## About this task
When you reach the line in the data below that contains "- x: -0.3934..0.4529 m", please start repeating lines exactly, and stop after the line that contains "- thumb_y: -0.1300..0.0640", repeating nothing else.

(Dataset excerpt Opens)

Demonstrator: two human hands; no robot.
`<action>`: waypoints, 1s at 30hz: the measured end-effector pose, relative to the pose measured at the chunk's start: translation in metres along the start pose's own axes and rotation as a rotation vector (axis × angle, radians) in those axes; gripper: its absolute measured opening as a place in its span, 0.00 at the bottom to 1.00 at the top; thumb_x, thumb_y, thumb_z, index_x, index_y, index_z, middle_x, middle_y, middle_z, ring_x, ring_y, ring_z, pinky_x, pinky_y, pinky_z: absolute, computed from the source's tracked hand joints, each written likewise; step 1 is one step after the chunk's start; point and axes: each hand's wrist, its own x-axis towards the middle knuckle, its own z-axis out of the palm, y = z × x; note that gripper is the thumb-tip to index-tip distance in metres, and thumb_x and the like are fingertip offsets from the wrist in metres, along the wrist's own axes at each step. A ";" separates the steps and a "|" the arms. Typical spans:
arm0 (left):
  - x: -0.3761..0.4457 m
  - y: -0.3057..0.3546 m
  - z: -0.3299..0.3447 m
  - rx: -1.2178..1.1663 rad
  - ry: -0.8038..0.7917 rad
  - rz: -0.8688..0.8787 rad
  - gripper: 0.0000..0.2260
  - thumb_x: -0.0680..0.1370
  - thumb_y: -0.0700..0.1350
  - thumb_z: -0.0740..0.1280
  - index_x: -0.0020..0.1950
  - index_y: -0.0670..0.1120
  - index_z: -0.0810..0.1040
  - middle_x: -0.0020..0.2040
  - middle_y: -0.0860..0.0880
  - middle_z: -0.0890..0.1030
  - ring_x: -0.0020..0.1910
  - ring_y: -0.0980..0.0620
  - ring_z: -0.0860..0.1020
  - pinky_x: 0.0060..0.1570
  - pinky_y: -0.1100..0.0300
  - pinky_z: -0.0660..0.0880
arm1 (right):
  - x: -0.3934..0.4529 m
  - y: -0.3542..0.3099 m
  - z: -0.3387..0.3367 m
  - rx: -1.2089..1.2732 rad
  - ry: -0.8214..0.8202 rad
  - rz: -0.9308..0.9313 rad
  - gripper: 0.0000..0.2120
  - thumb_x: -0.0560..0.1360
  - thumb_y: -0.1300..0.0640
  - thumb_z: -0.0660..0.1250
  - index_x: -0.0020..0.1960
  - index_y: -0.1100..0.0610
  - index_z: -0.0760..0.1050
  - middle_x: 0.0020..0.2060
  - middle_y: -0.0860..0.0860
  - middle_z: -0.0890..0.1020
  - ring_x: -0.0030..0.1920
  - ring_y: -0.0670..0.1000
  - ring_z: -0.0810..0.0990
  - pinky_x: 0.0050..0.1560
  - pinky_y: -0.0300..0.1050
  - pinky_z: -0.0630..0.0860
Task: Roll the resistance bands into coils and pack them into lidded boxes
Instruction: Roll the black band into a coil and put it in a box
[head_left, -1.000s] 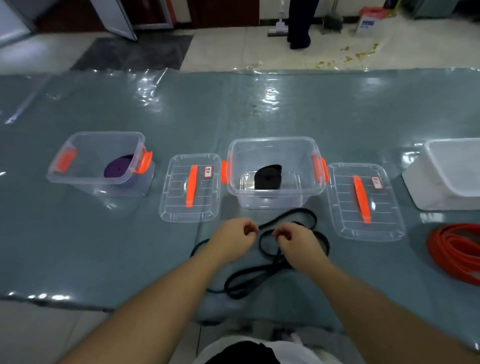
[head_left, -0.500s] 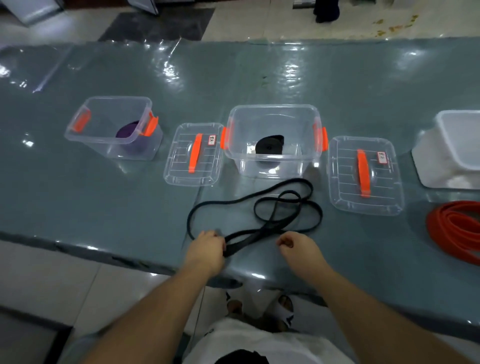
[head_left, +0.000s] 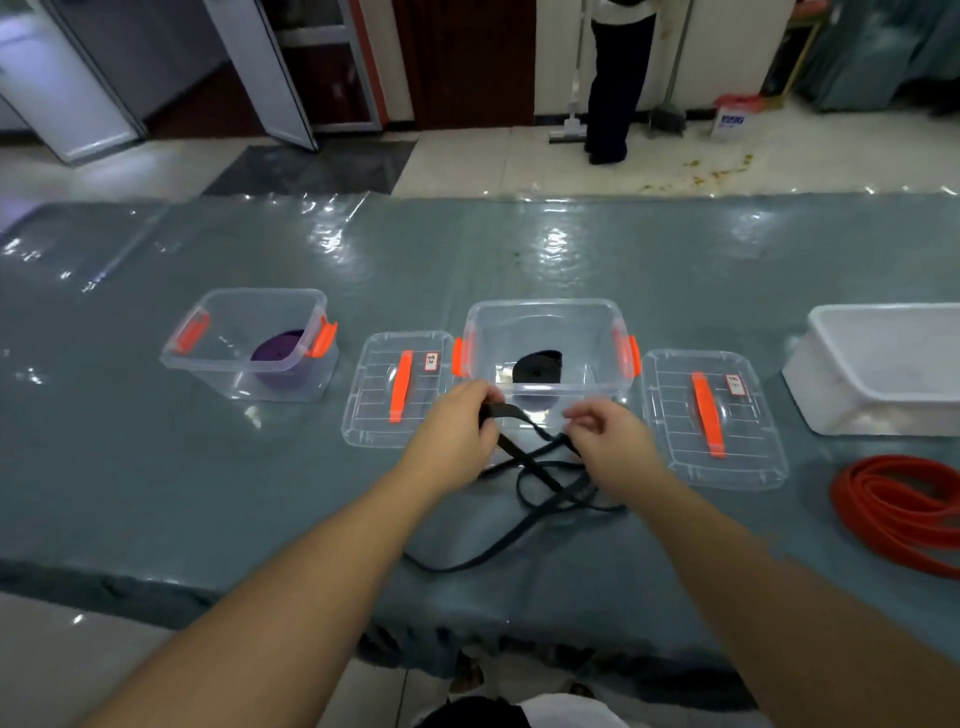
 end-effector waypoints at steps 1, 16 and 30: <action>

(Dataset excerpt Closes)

## Response
  - x: -0.3934..0.4529 m
  - y: -0.3542..0.3099 m
  - z: -0.3387..0.3367 m
  - rx: -1.2089..1.2732 rad
  - ry: -0.8214..0.8202 rad
  - rz: -0.9308..0.9313 rad
  - gripper: 0.0000..0.2120
  - thumb_x: -0.0560..0.1360
  - thumb_y: -0.1300..0.0640

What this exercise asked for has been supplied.